§ **Directions for this task**
Your output should be everything below from the line containing "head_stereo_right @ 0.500" down to the line containing "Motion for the", both ends included, copied exactly, with pictures left out.
== Segment start ==
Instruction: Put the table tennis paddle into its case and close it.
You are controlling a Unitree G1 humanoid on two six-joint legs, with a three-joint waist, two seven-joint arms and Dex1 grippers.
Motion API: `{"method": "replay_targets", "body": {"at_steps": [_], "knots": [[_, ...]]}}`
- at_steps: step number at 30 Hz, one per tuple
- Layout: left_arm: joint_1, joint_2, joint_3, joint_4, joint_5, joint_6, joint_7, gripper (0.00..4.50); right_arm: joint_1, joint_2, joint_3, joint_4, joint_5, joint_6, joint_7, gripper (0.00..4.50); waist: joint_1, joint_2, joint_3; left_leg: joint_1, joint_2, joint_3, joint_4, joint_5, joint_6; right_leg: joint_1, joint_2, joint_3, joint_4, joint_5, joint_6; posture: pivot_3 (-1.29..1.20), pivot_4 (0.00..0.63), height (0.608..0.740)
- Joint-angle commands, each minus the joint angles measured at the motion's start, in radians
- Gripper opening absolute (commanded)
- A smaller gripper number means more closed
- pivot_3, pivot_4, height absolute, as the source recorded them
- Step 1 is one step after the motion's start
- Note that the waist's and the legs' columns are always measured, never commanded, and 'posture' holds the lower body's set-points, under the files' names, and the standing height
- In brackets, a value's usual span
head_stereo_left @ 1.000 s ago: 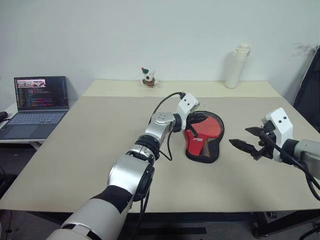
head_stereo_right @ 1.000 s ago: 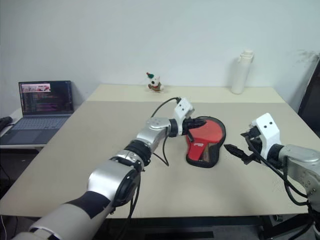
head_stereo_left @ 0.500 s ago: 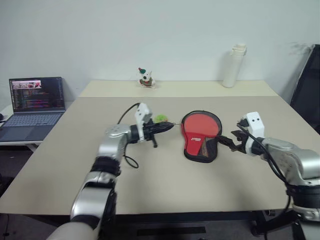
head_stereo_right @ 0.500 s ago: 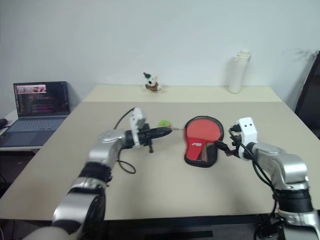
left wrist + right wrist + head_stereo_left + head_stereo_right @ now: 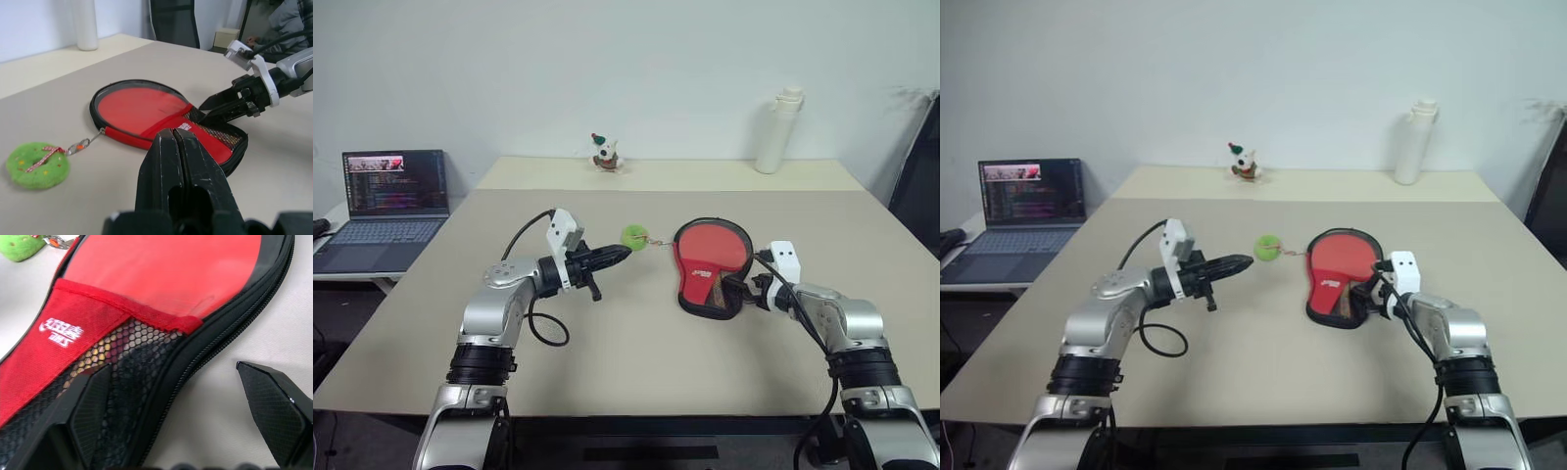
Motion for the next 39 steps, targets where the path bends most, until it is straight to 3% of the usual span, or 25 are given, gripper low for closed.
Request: {"method": "replay_targets", "body": {"at_steps": [1,4,7,19,28,39], "knots": [[-0.004,0.019,-0.003,-0.051,-0.023,-0.004,0.001,0.02,-0.019,0.024,0.023,0.018,-0.014,-0.012,0.02,4.45,-0.002,0.0,0.0,0.001,0.0,0.0,0.0,0.0,0.0,0.0,0.0,0.0,0.001,0.0,0.0,0.0,0.15,0.74],[-0.002,0.02,-0.006,-0.054,-0.024,-0.004,0.002,0.02,-0.028,0.05,0.034,0.033,-0.021,-0.01,0.028,4.45,-0.011,0.0,0.0,0.003,0.0,0.001,0.0,0.0,0.0,0.0,0.0,0.001,0.005,0.0,0.0,0.0,0.15,0.74],[0.005,0.021,-0.01,-0.062,-0.024,-0.003,0.004,0.0,-0.04,0.089,0.042,0.04,-0.023,-0.006,0.022,3.86,-0.016,0.0,0.0,0.007,0.0,0.003,-0.001,0.0,0.0,0.001,0.002,0.004,0.007,0.0,0.0,0.0,0.15,0.74],[0.074,0.08,-0.022,-0.132,-0.06,0.026,-0.04,0.0,-0.039,0.158,0.011,0.017,0.015,0.08,0.041,0.01,-0.019,0.0,0.0,0.012,0.002,0.009,-0.002,0.0,0.0,0.001,0.009,0.017,0.01,0.0,-0.001,0.0,0.15,0.74],[0.178,0.153,-0.071,-0.265,-0.135,0.099,-0.148,0.0,-0.03,0.149,0.092,-0.205,0.143,0.29,0.203,0.01,-0.028,0.0,0.0,0.011,0.011,0.013,-0.003,0.0,0.0,-0.002,0.013,0.02,0.008,-0.001,-0.002,0.0,0.15,0.74],[0.263,0.152,-0.117,-0.375,-0.166,0.139,-0.139,0.0,0.113,0.073,0.056,-0.406,0.189,0.425,0.17,0.01,-0.013,0.0,0.0,0.011,0.011,0.013,-0.003,-0.001,0.0,-0.002,0.013,0.02,0.008,-0.004,0.002,0.0,0.15,0.74]]}}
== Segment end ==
§ **Answer below**
head_stereo_right @ 0.500 s ago: 
left wrist + right wrist + head_stereo_left + head_stereo_right @ now: 
Motion for the next 39 steps, targets where the path bends most, until it is straight to 3% of the usual span, or 25 are given, gripper low for closed.

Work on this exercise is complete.